A verbatim copy of the whole listing is what is needed.

....................

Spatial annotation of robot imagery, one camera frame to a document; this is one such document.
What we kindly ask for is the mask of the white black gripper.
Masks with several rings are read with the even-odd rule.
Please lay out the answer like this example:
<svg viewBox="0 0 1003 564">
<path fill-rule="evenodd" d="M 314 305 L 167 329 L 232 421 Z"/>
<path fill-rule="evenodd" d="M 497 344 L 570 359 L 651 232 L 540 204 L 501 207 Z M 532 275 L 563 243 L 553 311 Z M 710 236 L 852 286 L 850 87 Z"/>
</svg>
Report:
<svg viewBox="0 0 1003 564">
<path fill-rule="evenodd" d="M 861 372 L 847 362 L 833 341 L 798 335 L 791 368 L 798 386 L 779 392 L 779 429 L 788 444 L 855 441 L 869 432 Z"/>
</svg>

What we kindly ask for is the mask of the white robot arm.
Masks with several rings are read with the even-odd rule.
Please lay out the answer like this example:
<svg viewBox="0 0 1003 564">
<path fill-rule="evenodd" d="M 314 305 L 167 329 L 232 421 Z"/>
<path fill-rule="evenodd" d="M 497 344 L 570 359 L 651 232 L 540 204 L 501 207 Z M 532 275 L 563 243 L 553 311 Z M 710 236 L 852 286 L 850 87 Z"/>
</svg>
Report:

....................

## RESPONSE
Spatial annotation of robot imagery, one camera frame to a document; this is one such document.
What we kindly ask for is the mask of the white black gripper.
Masks with several rings are read with the even-odd rule.
Please lay out the answer like this example:
<svg viewBox="0 0 1003 564">
<path fill-rule="evenodd" d="M 314 305 L 167 329 L 232 421 Z"/>
<path fill-rule="evenodd" d="M 497 344 L 570 359 L 651 232 L 540 204 L 501 207 Z M 532 275 L 563 243 L 553 311 Z M 710 236 L 852 286 L 850 87 Z"/>
</svg>
Report:
<svg viewBox="0 0 1003 564">
<path fill-rule="evenodd" d="M 861 372 L 847 362 L 833 341 L 798 335 L 791 368 L 798 386 L 779 392 L 779 429 L 788 444 L 855 441 L 869 432 Z"/>
</svg>

What we kindly ask for is the mask of the white robot arm.
Masks with several rings are read with the even-odd rule.
Please lay out the answer like this example:
<svg viewBox="0 0 1003 564">
<path fill-rule="evenodd" d="M 314 305 L 167 329 L 232 421 Z"/>
<path fill-rule="evenodd" d="M 497 344 L 570 359 L 651 232 L 540 204 L 501 207 Z M 532 275 L 563 243 L 553 311 Z M 710 236 L 852 286 L 850 87 Z"/>
</svg>
Report:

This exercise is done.